Above: The “forehead bow” or looking up through the forehead is a childhood throwback where little children would look up at their parents from beneath them. It is a submissive posture that is meant to arouse a caring and kind man, but more importantly, it serves to induce protective feelings from men. The childlike playfulness of the image it portrays is meant to create warm and fussy feelings in men so they are more willing to take care of women. Many more tips and information in the Ebook Body Language Project: Dating, Attraction and Sexual Body Language.

The Purpose Of Humour, Bonding And Laughing

A 1988 study by researcher Holdaway followed British police officers over two years with respect to humour and how it helps maintain social norms within the workplace and build cohesion between officers. Stories and jokes between new recruits and existing members helped transfer attitudes and feelings that were appropriate for the work environment. In essence, humour was use to welcome people in and also instruct them about how things work and what are the office norms. The research found that delivering messages with humour helps do it in a nonthreatening way.

Smiles and laughter are often mentioned in the same breath, but their origins and purpose come from quite different places. The smile stems from an appeasement gesture rather than playfulness as we saw previously while laughter appears to stem from humour. Some recent research shows that this is only one facet of the laugh. Dr. Robert Provine a psychologist from the University of Maryland measured laughs in shopping malls and on sidewalks and found that laughing came at the expense of comments that were far from humorous. Comments such as “I see your point” and “put those cigarettes away” caused people to burst into laughter showing that laughter is more of a way to bond and formulate social relationships then purely as the result of jokes. In fact, only ten to twenty percent of laughter came from anything that even resembled something funny, showing that it is actually the person that is humorous rather than the actual comment. In other words, people were laughing to maintain bonds with the joke teller instead of as a response to the actual joke.

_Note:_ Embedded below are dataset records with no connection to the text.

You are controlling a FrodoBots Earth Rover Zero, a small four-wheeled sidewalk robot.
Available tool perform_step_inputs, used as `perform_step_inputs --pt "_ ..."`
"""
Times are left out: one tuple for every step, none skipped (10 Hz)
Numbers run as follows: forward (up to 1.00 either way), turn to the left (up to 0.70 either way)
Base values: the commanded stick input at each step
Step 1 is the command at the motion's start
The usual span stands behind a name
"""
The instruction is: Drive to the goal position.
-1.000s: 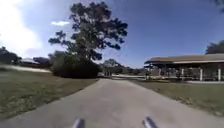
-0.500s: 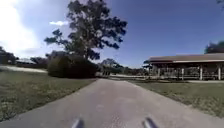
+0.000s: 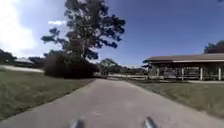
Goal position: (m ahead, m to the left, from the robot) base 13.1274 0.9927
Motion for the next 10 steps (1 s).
perform_step_inputs --pt "0.70 0.00" --pt "0.70 0.14" --pt "0.70 0.35" --pt "0.70 0.35" --pt "0.70 0.35" --pt "0.70 0.24" --pt "0.70 0.00" --pt "0.70 0.00" --pt "0.70 0.00" --pt "0.70 0.00"
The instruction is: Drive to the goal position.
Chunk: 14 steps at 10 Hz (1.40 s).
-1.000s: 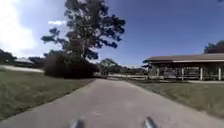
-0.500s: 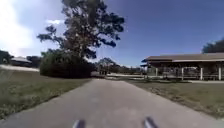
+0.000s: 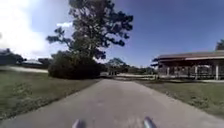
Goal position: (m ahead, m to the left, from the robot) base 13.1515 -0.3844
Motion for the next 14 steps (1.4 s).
perform_step_inputs --pt "0.70 0.00" --pt "0.70 0.00" --pt "0.70 0.00" --pt "0.70 0.00" --pt "0.70 0.00" --pt "0.70 0.00" --pt "0.70 0.00" --pt "0.70 0.00" --pt "0.70 0.00" --pt "0.70 0.00" --pt "0.70 0.00" --pt "0.70 0.00" --pt "0.70 0.00" --pt "0.70 0.00"
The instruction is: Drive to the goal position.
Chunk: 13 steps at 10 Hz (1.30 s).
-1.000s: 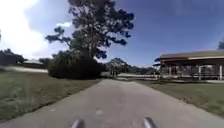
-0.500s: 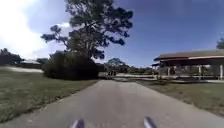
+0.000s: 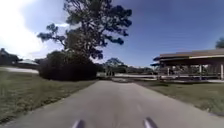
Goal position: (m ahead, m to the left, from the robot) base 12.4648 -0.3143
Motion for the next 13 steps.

He also found that subordinate people will laugh simply to appease more dominant people, and that dominant people exclude themselves from the laugh so as to maintain their dominance. Controlling laughter therefore, can help control our dominance or submission to others, as well as show our acceptance or rejection of others. Therefore, a polite laugh shows that we are at least “onboard” with a person even though we might not totally agree that what they have said is in fact funny.

Laughter is a form of mirroring and communicates mutual liking and well-being. It can also be used to reduce the harshness of comments or even to take comments back. Humour is an innate vocalization that fosters a sense of community and can help in learning and in creativity. It helps break down walls between different people and can act like a social lubricant to bind people together. Laughter is thirty times more likely to happen in a social setting rather than alone and studies have shown that people don’t really seem to care if the laugh is fake or real, they still tend to like people more when they laugh versus doing nothing at all. Laughing helps us build bonds and even fake laughs help because at least it shows that we are trying.